For the records that follow, please set down exactly the lines between the one holding "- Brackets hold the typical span" and the one holding "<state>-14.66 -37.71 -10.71", inclusive, and only those.

(Stored items from a collection)
____________________

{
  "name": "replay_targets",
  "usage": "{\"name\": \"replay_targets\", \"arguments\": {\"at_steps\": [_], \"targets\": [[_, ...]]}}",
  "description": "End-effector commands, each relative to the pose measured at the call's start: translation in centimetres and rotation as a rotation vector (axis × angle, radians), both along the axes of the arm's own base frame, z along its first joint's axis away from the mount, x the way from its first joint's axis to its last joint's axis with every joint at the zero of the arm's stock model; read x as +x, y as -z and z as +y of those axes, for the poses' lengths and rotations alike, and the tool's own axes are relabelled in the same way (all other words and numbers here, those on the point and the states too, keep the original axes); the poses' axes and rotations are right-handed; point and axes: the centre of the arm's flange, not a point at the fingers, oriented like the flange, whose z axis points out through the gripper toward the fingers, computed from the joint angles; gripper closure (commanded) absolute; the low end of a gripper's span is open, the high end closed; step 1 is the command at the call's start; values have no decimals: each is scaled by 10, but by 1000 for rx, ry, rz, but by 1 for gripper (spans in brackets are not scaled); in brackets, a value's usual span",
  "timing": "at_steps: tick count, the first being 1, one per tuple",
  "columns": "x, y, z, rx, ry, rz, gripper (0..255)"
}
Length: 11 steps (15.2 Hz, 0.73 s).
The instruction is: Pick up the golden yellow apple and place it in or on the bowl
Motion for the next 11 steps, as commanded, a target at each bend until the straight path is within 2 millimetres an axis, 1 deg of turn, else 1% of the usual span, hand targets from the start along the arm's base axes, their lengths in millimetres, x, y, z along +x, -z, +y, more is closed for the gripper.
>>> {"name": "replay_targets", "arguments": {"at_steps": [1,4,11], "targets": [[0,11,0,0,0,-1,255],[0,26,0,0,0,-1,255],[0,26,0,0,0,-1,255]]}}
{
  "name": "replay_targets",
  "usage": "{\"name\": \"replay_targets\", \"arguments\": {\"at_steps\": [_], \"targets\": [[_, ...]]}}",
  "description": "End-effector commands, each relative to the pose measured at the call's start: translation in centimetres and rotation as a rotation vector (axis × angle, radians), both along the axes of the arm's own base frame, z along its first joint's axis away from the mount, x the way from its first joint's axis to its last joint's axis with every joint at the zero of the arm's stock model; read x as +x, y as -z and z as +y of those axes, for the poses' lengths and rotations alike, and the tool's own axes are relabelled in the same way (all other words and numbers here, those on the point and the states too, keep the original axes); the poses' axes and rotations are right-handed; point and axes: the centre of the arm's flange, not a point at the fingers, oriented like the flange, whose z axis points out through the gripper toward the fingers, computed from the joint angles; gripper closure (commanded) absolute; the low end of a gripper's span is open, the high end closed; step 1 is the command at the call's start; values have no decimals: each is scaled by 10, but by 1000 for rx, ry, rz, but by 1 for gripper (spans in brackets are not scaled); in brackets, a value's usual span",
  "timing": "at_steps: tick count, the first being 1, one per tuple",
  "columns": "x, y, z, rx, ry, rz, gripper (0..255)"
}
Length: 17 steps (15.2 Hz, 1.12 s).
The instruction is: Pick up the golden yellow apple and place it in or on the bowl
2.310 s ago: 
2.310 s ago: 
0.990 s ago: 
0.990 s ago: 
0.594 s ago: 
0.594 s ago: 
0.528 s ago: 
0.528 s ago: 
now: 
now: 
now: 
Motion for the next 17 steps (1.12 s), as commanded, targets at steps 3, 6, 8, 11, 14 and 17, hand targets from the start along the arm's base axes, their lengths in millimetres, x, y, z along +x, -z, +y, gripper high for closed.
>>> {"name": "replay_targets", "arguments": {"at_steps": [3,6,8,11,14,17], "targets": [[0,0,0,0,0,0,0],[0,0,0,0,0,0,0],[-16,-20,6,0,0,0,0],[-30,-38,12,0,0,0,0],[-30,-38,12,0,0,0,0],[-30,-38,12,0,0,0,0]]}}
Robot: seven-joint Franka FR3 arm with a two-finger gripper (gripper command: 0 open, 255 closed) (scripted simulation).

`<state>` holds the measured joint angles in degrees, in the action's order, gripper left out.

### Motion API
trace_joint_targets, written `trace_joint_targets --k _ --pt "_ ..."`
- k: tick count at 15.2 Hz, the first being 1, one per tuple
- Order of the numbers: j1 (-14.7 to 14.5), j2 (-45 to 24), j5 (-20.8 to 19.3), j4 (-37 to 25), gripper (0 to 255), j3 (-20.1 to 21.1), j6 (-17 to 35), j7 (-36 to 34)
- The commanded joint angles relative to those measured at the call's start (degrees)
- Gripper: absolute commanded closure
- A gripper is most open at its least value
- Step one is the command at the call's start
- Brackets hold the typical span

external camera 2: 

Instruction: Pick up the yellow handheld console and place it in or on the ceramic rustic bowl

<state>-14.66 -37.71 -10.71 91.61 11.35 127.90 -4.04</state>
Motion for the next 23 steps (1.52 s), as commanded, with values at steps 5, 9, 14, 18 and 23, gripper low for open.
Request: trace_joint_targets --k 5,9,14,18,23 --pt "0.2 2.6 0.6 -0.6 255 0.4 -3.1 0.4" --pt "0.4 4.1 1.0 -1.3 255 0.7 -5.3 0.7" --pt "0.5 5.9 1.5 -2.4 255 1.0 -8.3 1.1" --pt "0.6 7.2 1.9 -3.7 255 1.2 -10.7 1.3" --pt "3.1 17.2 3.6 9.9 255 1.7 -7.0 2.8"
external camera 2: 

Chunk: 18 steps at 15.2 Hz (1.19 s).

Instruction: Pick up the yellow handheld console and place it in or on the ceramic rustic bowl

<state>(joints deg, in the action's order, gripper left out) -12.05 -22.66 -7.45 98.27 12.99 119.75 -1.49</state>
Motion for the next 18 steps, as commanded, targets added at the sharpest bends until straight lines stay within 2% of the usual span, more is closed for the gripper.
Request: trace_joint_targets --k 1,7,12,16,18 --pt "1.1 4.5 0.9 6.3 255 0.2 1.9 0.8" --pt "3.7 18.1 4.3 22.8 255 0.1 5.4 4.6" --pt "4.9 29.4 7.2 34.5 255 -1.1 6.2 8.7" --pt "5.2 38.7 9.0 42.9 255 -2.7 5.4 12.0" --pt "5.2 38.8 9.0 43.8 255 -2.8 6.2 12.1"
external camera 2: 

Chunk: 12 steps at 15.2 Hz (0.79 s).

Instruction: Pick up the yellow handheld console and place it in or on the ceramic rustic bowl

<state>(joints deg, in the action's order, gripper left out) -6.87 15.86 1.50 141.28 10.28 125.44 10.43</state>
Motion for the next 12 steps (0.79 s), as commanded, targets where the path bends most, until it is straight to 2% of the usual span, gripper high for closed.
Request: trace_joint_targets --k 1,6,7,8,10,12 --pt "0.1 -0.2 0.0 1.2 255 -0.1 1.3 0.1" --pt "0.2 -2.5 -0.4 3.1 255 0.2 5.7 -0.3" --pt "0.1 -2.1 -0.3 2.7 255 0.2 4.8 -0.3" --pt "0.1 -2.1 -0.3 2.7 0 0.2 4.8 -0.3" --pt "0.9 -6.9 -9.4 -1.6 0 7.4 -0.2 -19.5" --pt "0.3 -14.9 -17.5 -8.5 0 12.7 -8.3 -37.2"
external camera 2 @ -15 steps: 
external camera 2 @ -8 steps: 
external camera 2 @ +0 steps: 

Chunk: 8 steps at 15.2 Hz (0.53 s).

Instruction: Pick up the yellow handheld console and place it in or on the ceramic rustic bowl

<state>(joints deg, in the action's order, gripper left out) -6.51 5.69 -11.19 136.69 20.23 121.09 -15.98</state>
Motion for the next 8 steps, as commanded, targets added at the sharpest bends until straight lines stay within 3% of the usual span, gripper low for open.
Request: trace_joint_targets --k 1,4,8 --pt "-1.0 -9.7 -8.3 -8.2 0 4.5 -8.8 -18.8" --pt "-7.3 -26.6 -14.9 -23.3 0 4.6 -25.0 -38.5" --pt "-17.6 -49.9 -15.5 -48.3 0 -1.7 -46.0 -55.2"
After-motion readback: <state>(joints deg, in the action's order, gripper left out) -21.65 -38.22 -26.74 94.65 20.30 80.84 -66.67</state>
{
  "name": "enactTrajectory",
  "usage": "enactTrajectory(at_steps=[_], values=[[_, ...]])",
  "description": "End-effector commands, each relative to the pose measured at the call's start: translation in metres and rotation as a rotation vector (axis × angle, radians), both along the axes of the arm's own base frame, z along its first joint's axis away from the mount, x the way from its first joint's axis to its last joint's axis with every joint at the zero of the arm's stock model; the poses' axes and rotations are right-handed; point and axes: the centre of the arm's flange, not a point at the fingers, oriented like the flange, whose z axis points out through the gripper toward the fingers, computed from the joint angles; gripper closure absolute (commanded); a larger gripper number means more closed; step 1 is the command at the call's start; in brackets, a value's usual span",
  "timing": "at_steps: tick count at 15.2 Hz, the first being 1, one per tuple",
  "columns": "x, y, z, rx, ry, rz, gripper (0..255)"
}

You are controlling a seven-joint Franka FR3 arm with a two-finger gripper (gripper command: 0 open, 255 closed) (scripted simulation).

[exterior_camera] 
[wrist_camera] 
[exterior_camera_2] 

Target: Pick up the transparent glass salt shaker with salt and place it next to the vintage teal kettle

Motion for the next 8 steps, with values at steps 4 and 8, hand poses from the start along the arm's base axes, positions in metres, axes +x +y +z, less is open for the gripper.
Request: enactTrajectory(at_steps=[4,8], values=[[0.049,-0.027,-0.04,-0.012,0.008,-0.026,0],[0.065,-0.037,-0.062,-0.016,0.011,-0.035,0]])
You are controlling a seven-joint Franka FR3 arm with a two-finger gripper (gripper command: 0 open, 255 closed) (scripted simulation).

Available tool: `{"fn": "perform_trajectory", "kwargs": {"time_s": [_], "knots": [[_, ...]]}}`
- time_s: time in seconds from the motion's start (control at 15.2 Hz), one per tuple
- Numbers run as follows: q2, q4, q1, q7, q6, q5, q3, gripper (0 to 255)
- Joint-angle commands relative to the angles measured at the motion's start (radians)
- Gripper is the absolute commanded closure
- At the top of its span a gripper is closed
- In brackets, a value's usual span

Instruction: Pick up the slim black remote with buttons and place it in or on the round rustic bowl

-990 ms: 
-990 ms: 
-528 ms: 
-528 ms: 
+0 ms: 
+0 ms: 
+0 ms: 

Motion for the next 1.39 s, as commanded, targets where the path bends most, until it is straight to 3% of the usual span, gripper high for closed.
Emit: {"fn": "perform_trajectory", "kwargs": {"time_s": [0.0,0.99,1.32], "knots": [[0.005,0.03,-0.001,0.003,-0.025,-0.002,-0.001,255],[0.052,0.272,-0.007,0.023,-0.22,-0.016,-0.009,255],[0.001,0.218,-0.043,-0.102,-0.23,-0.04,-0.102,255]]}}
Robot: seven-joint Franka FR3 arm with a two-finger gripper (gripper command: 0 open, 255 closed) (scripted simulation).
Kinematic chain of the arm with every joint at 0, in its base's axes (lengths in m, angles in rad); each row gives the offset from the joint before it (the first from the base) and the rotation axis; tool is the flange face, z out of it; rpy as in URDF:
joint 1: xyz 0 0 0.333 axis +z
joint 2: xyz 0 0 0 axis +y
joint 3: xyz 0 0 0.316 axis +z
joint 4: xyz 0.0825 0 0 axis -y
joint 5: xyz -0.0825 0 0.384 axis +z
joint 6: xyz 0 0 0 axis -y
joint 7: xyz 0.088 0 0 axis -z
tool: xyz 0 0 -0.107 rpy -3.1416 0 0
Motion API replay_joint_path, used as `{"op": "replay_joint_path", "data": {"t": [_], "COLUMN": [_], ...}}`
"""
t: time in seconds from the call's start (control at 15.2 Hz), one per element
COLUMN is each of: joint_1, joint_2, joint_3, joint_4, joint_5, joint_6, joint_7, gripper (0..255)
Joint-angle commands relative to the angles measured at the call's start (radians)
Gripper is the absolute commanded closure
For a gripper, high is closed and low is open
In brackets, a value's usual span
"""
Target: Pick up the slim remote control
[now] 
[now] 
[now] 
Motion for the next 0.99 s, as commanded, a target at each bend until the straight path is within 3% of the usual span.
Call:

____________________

- **Solution below**:
- Brackets hold the typical span

external camera 2: 

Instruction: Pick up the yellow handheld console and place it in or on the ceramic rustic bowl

<state>-14.66 -37.71 -10.71 91.61 11.35 127.90 -4.04</state>

Nothing remains to be done, and the exercise is complete.